## Your objective
Please copy each line of the listing that includes the string "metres".

————————

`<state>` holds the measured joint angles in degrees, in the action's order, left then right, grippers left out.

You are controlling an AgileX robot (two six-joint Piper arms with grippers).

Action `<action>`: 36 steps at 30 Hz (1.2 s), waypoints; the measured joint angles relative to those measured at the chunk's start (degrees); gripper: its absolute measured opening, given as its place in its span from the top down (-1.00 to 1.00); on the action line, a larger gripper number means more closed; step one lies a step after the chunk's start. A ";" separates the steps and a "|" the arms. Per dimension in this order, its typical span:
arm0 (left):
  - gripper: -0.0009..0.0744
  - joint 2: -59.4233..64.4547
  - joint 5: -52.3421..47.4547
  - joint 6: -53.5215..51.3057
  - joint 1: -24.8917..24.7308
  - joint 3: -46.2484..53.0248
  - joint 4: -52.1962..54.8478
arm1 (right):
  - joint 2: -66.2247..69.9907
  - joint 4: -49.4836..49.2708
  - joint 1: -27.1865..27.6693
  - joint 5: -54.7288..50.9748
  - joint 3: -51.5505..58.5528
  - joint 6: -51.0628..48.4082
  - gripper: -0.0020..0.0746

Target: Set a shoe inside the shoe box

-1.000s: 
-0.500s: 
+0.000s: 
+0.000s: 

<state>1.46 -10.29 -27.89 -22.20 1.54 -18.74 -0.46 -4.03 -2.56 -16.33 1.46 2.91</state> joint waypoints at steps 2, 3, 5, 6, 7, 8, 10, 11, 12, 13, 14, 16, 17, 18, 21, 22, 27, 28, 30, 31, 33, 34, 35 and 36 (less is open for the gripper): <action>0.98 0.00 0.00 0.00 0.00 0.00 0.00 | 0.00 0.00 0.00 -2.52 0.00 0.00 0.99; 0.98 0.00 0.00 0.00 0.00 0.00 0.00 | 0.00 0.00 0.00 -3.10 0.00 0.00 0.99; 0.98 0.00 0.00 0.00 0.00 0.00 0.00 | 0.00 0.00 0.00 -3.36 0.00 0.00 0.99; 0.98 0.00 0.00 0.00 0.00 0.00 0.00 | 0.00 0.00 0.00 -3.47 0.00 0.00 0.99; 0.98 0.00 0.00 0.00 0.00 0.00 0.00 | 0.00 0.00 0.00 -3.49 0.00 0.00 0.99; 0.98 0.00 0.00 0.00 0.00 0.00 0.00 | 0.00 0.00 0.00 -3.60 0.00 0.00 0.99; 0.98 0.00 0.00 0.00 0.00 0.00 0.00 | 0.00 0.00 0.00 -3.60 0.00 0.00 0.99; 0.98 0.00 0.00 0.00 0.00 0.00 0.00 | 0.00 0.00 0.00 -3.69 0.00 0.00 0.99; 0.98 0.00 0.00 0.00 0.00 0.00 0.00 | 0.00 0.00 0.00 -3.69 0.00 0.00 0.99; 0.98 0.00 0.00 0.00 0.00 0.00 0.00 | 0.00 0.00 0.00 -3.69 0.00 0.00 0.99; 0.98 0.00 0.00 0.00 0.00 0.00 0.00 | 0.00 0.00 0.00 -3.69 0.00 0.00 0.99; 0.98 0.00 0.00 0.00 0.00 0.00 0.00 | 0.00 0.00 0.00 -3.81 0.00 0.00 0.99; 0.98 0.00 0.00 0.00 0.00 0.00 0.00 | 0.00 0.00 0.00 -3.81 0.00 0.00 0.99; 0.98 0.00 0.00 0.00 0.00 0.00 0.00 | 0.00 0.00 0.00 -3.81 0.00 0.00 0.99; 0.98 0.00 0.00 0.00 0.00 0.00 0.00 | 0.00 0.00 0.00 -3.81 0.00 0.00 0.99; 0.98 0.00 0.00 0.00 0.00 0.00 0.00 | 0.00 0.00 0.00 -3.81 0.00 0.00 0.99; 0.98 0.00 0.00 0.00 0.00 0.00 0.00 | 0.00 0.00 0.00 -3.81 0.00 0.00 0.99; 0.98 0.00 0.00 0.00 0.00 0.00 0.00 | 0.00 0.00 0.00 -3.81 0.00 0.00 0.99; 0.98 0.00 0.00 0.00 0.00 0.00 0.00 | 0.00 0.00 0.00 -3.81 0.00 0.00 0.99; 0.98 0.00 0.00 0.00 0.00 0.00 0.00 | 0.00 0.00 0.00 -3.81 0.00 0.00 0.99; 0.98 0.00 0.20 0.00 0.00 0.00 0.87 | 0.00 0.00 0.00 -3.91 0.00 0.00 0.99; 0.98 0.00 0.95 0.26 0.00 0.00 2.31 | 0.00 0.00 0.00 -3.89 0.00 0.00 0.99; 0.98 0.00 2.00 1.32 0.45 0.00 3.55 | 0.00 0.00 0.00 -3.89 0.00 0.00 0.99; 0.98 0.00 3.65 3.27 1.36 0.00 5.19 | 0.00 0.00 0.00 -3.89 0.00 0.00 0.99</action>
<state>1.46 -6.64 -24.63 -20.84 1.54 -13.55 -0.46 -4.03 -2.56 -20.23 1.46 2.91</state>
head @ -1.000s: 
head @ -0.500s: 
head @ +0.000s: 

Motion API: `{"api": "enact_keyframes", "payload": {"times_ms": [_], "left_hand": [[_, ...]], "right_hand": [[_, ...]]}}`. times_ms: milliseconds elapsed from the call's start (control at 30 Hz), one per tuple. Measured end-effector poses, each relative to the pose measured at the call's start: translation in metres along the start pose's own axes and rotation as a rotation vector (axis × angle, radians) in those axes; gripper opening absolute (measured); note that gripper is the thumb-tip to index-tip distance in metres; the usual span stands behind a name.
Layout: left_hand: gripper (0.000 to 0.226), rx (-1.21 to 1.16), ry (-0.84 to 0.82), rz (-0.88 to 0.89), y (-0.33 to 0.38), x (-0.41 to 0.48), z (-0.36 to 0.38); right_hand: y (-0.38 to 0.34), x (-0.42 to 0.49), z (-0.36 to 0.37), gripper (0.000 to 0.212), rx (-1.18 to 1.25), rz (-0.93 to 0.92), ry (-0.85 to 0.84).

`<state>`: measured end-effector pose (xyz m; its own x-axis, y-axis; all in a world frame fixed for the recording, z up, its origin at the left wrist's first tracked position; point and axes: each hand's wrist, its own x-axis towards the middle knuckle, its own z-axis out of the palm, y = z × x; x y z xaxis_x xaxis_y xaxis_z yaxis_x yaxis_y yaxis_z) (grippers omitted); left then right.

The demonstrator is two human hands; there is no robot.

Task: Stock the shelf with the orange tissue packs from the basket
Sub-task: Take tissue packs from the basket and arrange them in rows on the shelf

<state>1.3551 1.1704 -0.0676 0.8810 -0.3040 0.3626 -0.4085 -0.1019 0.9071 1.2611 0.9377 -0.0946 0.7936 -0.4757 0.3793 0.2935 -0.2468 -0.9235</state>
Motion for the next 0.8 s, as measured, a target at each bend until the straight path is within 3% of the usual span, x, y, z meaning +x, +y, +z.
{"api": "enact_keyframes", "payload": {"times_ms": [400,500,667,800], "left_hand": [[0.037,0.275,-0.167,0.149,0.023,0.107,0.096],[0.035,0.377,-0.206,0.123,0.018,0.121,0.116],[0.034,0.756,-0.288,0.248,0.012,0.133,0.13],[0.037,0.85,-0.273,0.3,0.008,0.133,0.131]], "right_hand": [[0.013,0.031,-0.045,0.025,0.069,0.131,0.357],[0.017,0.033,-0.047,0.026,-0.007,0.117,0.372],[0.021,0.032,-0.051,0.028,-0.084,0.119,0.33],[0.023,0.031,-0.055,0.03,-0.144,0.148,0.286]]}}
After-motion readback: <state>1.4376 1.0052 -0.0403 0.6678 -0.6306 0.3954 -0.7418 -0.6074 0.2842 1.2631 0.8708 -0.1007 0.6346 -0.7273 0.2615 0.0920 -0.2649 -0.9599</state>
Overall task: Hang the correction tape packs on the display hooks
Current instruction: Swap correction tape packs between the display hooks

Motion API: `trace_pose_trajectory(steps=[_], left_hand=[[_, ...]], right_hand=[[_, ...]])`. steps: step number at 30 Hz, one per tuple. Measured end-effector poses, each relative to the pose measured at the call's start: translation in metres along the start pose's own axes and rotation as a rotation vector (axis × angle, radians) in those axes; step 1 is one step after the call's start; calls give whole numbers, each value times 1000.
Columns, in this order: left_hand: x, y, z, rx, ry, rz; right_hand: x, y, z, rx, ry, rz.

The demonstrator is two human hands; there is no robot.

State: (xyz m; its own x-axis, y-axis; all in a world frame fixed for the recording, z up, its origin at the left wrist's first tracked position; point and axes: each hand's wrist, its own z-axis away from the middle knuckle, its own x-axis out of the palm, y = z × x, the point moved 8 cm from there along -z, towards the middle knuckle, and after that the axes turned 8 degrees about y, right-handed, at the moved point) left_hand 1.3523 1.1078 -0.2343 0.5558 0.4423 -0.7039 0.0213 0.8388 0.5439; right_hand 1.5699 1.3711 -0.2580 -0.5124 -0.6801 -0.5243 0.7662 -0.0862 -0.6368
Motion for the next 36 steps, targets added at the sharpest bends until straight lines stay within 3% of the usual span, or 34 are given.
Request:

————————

## Problem solution
Motion API: `{"api": "enact_keyframes", "payload": {"times_ms": [_], "left_hand": [[_, ...]], "right_hand": [[_, ...]]}}`. times_ms: milliseconds elapsed from the call's start (control at 30 Hz), one per tuple. Measured end-effector poses, each relative to the pose measured at the call's start: translation in metres along the start pose's own axes and rotation as a rotation vector (axis × angle, radians) in those axes; gripper opening absolute (measured); note that gripper is the thumb-tip to index-tip distance in metres; the usual span stands behind a name.
Motion API: `trace_pose_trajectory(steps=[_], left_hand=[[_, ...]], right_hand=[[_, ...]])`. steps: step number at 30 Hz, one per tuple. Measured end-effector poses, each relative to the pose measured at the call's start: translation in metres along the start pose's own axes and rotation as a rotation vector (axis × angle, radians) in those axes; step 1 is one step after the call's start; calls give whole numbers, each value times 1000.

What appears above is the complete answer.